昊昊滿懷期待的看着他,他回過神,嘴邊扯起了一抹苦笑。
“只要你乖乖的,爸爸什麼事都能答應你。”
得到了如此的答覆,昊昊顯得特別開心,他又跟兒子聊了一會,見他臉上有些倦意,便讓他躺下。
沒多久,昊昊便沉沉的睡了過去,畢竟還在高燒之中,此時此刻他最需要的,莫過於休息了。
男人摸了摸他稚嫩的臉頰,在他看不見的地方,他的眸底慢慢的溢出了一絲的……悲戚。
他不知道他還能陪他多久,如果可以,他多希望他能陪他再久一點,再久一點。
霍向南待了兩個小時,才起身走出房間。
現在這個時間點他也不打算出去了,乾脆就推開了主卧的門,緩步的走了進去。
主卧里的裝飾跟他離去時沒有絲毫的差別,更可以說,若是細看,甚至在四年前便是如此。
其實他不算是一個念舊的人,偏偏,有一些事過去了的事是他至今沒有辦法放下的。
闔上門板,房間內過分的安靜,靜得彷彿連一根針掉在地上都能清楚聽見。
他只來得及走到床邊,整個人便軟癱在地上,那扶着床沿的五指收攏,指甲深陷在了掌心內。
然而這種痛,卻始終比不過身體上的。
他的臉色隱隱有些蒼白,許是時間已經不多了,他的身體每況愈下,他不知道這樣的他到底還能撐多久。

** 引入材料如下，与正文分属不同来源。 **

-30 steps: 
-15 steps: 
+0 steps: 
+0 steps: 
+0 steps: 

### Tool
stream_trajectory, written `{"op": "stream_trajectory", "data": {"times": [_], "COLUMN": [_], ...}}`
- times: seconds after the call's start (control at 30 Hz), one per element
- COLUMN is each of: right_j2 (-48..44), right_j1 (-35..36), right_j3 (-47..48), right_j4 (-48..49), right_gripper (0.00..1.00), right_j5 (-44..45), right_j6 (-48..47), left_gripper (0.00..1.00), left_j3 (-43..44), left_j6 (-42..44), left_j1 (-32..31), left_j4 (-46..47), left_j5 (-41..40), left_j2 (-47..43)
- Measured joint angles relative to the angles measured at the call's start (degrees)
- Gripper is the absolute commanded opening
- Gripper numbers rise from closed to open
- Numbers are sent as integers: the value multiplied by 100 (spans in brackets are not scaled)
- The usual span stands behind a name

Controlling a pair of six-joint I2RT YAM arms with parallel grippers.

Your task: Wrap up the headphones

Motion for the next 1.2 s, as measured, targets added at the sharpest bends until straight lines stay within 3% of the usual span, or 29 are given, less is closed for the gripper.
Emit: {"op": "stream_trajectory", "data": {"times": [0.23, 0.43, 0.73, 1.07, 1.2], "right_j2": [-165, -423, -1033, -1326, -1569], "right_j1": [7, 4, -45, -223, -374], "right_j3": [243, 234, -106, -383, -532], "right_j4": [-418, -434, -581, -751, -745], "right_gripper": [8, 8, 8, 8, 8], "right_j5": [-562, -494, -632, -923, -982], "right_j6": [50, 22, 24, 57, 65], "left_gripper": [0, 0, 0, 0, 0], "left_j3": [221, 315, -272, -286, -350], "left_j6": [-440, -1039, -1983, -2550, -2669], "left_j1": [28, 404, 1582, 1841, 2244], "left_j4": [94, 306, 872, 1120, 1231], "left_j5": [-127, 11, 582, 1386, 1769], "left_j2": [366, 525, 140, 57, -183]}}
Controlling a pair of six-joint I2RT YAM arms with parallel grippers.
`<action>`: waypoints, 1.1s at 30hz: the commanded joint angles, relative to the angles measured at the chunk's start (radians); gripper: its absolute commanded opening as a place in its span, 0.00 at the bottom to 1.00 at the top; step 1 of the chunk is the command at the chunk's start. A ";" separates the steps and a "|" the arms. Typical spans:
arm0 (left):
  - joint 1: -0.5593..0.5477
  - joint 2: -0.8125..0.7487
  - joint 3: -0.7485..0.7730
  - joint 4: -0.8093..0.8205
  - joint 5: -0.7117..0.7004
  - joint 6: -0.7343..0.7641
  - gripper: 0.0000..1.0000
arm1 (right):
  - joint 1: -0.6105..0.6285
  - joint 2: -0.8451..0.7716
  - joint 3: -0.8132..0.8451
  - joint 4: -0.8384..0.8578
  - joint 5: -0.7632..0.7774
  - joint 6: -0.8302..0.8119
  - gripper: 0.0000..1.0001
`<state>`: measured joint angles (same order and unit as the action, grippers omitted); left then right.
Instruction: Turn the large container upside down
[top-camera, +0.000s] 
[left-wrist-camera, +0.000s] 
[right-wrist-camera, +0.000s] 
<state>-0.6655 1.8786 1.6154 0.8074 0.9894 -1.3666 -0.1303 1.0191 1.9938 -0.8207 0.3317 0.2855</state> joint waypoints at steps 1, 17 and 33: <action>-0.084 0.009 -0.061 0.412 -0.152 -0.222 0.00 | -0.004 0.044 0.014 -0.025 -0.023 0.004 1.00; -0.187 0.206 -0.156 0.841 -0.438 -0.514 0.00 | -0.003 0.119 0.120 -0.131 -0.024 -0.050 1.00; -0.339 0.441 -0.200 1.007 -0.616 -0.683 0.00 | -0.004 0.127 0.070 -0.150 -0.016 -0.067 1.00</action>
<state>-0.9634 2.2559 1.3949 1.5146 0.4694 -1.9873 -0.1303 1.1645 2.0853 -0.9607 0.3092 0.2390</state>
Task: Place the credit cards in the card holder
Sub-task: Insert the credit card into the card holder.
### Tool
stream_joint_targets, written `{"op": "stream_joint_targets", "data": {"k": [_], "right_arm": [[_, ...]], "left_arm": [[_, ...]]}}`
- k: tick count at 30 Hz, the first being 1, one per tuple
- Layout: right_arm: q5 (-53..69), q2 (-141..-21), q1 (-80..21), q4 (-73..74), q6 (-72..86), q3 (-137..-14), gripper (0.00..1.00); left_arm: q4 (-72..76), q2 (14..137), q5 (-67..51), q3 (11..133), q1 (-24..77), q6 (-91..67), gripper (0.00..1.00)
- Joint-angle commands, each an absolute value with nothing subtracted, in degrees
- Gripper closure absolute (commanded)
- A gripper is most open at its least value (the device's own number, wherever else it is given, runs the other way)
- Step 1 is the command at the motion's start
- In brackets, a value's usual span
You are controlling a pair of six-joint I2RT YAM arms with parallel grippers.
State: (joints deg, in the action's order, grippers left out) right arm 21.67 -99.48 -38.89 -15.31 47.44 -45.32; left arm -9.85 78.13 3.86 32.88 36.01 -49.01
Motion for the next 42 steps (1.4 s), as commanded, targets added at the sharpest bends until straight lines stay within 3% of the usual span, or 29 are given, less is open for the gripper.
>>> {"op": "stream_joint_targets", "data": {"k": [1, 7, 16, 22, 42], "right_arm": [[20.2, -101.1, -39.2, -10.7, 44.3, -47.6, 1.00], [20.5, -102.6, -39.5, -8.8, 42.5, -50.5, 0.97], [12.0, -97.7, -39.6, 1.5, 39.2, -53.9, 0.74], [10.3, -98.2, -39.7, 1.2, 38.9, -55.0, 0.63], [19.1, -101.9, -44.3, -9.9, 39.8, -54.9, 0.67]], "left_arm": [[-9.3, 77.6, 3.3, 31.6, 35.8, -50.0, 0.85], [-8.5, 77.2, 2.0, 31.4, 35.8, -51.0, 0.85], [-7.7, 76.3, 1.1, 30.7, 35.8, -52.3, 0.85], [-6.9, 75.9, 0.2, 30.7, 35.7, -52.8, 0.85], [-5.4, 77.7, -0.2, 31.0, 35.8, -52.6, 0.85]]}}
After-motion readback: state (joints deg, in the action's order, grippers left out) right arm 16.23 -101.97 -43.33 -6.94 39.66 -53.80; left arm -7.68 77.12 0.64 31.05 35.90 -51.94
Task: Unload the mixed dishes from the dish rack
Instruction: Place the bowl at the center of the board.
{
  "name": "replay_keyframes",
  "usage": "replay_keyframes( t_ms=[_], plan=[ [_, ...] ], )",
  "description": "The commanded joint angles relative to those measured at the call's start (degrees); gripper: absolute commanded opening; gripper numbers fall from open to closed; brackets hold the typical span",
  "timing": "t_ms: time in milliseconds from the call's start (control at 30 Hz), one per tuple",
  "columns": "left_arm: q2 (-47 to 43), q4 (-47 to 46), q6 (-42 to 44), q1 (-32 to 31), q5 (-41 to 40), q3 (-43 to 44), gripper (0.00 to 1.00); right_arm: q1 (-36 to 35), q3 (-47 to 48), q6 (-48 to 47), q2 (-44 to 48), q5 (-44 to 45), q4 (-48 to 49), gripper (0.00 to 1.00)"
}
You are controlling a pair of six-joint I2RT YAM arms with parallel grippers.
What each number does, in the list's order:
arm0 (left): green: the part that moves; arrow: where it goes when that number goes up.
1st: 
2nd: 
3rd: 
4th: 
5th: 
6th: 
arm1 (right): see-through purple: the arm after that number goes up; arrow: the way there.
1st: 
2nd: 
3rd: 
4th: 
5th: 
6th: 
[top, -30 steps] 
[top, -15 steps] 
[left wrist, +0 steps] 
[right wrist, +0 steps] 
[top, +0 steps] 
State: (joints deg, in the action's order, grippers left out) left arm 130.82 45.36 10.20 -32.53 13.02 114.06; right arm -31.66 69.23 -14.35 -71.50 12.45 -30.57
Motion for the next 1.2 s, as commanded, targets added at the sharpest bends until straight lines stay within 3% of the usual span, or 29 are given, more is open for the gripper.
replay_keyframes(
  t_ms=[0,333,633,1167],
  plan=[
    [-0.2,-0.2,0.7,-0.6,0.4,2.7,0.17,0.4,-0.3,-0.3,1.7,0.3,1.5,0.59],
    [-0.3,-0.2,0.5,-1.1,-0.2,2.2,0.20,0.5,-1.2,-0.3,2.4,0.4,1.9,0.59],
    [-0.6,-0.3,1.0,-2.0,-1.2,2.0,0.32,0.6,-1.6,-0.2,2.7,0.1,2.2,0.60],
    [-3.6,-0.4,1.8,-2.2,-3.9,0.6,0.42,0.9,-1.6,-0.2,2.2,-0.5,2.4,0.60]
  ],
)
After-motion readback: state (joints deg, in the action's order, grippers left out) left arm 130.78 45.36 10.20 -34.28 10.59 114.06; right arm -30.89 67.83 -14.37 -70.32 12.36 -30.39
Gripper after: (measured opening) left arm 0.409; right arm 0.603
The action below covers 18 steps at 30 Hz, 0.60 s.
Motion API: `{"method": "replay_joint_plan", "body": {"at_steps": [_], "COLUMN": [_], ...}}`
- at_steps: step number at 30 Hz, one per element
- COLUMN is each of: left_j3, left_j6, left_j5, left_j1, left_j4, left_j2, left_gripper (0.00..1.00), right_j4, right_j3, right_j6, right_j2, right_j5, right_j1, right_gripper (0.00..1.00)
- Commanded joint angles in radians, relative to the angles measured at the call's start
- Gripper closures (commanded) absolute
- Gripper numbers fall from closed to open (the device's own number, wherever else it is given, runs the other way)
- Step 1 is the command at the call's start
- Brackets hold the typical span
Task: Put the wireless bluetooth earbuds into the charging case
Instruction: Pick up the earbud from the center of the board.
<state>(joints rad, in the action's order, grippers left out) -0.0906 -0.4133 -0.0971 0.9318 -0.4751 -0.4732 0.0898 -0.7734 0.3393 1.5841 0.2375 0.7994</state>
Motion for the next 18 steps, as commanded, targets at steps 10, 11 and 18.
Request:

本以為,自己還有一輩子的時間,如今再回想,當真覺得曾經的自己太過天真。
有一些痛,早就在不知不覺間深入骨髓,連連根拔起都做不到。
因為,那代價將是他付不起的。
不知道過了多久,他才睜開雙眼,豆大的汗珠從額頭上滑落下來,每次過後,那種無力感久久揮不去,更甚的是,一次比一次嚴重。
大概,到最嚴重的時候,便沒有了未來了。
他的嘴唇蠕動,吁出了一口濁氣,沒人知道他到底是怎麼撐過來的,就連他自己都無法想像。